### WHAT THE TASK ASKS
In the listing below, the answer starts at the line that has "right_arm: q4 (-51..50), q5" and stops after the line that has "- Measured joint"; please repeat that part exactly and nothing more.
DATA SHOWN: Begin
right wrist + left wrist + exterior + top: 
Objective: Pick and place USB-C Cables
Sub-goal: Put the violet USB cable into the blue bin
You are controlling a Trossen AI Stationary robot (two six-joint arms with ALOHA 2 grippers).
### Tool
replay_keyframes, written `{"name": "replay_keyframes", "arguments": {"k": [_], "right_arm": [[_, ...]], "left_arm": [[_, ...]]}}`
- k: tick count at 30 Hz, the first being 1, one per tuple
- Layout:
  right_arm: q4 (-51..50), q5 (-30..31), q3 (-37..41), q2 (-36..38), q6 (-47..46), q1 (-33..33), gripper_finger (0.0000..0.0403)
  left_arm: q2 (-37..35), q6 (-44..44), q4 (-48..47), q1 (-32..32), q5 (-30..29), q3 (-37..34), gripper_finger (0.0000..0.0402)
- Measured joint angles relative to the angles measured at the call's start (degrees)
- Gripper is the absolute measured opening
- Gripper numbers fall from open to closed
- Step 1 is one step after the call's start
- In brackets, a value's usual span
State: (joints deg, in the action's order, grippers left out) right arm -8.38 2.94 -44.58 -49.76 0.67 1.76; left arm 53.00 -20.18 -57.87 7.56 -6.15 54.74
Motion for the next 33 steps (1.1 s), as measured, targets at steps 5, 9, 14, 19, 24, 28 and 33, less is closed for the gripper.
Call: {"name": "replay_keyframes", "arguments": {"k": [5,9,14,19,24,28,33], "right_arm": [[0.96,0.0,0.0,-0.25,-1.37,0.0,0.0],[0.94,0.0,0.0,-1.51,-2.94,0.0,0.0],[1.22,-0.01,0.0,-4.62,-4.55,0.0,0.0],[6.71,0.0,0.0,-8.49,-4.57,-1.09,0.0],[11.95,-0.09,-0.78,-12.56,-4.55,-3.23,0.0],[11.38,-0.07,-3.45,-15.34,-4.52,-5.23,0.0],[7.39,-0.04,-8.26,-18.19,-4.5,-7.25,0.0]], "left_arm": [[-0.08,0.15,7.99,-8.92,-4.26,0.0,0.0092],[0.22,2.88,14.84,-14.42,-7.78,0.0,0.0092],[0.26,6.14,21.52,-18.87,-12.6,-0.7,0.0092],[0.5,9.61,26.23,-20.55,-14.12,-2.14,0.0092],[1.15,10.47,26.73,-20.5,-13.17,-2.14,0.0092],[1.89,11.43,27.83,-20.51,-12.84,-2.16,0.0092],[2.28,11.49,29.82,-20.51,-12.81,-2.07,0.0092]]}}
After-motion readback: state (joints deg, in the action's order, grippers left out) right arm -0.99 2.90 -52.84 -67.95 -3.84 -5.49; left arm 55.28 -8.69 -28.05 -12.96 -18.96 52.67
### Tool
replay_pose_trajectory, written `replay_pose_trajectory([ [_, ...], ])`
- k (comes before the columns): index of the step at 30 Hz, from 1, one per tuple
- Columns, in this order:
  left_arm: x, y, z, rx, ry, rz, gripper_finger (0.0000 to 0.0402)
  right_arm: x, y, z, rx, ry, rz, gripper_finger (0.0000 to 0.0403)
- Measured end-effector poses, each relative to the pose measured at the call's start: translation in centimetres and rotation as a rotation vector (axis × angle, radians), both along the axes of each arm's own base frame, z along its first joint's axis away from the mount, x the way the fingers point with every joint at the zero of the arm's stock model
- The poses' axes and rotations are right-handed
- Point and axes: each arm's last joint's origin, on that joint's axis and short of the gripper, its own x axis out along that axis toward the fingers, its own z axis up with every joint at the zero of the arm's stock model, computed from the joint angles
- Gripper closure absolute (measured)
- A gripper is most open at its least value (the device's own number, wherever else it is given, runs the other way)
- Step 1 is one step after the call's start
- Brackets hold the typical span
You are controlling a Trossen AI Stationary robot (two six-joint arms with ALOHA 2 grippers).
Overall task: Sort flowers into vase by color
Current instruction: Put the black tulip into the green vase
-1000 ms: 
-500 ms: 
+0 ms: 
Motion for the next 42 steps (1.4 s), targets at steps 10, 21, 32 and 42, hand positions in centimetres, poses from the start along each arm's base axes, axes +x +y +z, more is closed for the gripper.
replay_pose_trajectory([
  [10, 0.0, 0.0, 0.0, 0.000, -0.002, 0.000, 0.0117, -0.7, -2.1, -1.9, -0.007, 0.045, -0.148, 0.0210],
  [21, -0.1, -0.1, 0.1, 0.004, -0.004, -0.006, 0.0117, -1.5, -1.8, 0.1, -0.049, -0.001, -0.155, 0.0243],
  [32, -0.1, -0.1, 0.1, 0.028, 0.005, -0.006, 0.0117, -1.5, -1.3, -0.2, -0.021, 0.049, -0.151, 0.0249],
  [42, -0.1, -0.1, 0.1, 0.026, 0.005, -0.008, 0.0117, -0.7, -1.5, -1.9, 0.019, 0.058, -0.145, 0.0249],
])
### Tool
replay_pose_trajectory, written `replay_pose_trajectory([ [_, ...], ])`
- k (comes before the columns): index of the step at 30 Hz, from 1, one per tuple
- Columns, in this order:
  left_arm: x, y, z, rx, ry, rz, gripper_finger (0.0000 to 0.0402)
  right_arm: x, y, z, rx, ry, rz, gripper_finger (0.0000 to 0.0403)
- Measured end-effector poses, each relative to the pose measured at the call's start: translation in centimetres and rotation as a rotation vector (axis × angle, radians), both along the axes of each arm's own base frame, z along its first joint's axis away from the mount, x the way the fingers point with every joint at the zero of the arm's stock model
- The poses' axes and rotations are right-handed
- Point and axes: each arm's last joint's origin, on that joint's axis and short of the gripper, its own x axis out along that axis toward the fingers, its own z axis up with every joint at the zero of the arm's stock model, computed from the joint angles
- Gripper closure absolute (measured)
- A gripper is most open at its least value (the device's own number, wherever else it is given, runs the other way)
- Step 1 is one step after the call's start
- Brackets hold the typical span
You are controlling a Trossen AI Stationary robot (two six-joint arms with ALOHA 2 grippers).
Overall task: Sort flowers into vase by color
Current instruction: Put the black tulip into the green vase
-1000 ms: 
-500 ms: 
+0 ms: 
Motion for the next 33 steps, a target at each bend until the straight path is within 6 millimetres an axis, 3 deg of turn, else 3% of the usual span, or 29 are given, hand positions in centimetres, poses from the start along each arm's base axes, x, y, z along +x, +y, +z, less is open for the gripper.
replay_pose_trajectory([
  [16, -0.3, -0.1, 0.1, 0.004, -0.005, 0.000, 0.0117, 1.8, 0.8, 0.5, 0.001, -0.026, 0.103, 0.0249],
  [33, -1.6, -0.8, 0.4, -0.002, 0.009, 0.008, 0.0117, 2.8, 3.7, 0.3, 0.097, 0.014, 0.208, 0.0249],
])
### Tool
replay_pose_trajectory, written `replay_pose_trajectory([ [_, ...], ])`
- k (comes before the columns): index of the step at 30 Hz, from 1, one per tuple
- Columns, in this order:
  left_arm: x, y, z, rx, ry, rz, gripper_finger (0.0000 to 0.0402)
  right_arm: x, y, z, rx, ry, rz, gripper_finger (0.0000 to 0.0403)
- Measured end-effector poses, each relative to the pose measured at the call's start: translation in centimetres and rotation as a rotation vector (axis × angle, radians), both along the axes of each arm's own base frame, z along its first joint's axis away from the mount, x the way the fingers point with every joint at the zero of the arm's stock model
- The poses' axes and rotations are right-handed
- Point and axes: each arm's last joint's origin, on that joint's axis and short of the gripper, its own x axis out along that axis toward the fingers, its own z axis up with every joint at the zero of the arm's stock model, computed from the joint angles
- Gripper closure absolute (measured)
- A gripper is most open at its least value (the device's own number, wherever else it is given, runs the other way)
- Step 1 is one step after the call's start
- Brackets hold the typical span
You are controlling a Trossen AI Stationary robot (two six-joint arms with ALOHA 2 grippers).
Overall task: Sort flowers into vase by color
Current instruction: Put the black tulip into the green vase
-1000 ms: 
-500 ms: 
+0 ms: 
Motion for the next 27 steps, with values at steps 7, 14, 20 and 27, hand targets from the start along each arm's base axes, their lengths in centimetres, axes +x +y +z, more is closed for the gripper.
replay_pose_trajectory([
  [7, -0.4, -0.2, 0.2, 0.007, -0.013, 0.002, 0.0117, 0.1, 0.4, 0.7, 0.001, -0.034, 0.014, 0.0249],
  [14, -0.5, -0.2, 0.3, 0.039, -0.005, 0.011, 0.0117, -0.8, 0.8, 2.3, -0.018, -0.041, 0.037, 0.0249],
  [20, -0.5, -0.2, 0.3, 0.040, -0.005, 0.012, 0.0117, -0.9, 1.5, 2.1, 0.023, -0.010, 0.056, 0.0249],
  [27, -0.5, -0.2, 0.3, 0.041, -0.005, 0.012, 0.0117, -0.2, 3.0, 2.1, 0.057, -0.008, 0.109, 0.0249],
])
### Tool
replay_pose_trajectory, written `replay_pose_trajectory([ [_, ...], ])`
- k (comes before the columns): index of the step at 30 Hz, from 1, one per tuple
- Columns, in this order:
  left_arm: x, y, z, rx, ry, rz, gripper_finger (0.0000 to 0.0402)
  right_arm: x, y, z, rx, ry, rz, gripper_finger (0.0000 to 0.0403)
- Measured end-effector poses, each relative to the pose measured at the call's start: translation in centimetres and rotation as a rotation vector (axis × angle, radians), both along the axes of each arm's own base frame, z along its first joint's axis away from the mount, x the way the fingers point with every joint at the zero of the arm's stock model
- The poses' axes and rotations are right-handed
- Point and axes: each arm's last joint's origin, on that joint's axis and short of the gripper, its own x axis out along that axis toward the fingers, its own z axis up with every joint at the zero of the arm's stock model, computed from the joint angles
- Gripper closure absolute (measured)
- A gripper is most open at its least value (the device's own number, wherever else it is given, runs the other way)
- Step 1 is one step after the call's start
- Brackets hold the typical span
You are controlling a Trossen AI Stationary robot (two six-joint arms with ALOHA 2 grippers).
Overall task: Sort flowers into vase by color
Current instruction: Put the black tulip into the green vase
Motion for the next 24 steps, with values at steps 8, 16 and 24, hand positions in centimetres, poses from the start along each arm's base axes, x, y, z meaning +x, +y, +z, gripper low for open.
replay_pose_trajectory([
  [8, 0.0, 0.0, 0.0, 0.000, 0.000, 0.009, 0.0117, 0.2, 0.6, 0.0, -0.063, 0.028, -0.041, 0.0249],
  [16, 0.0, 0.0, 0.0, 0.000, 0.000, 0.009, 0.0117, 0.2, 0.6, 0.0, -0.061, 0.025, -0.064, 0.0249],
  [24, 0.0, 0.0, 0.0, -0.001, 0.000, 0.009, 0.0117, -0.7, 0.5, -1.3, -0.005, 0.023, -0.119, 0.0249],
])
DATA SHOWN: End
### COMPLETED EXERCISE
  right_arm: q4 (-51..50), q5 (-30..31), q3 (-37..41), q2 (-36..38), q6 (-47..46), q1 (-33..33), gripper_finger (0.0000..0.0403)
  left_arm: q2 (-37..35), q6 (-44..44), q4 (-48..47), q1 (-32..32), q5 (-30..29), q3 (-37..34), gripper_finger (0.0000..0.0402)
- Measured joint angles relative to the angles measured at the call's start (degrees)

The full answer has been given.